#### [How to complete this task]
In the answer, give only the lines from the one containing "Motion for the" to the end of the listing below, each reproduced word for word.

((

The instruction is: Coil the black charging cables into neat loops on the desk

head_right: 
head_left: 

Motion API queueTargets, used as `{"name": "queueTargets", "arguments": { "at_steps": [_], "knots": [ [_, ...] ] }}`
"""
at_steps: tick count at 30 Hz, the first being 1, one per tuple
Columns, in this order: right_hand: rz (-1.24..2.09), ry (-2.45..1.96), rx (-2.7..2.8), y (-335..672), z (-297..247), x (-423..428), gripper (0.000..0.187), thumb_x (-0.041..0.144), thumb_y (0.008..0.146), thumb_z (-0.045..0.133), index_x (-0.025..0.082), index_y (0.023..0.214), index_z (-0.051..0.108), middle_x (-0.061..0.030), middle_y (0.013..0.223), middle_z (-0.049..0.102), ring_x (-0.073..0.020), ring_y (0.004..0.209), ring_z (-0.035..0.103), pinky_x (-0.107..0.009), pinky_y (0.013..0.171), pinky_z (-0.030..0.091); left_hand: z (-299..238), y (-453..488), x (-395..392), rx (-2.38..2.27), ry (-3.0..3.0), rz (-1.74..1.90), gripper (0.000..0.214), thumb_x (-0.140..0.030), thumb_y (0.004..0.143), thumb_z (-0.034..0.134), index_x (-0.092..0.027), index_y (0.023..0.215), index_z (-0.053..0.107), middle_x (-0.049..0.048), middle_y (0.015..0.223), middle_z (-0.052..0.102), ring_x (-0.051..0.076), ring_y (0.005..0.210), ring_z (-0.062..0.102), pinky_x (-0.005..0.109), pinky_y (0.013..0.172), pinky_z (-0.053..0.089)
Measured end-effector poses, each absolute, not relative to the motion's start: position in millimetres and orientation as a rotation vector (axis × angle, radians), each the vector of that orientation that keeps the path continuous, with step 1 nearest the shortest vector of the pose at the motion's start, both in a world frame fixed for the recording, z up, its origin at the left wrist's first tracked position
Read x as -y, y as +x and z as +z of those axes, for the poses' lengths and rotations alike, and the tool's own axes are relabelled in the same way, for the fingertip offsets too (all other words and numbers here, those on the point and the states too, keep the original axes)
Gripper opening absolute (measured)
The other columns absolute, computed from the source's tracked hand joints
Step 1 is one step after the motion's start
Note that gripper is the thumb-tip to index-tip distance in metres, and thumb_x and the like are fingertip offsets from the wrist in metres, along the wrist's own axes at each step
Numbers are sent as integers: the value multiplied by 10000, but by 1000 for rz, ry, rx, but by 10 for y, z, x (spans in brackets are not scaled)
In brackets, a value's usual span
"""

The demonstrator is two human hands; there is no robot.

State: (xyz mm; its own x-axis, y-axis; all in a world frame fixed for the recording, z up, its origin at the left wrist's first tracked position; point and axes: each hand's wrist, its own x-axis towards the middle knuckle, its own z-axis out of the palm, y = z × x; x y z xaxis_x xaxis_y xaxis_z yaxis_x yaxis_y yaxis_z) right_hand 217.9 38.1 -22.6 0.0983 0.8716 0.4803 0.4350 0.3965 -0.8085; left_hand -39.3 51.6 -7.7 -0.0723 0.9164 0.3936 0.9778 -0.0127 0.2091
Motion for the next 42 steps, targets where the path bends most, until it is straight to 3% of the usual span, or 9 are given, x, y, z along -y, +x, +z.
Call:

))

#### [Exercise answer]
Motion for the next 42 steps, targets where the path bends most, until it is straight to 3% of the usual span, or 9 are given, x, y, z along -y, +x, +z.
Call:

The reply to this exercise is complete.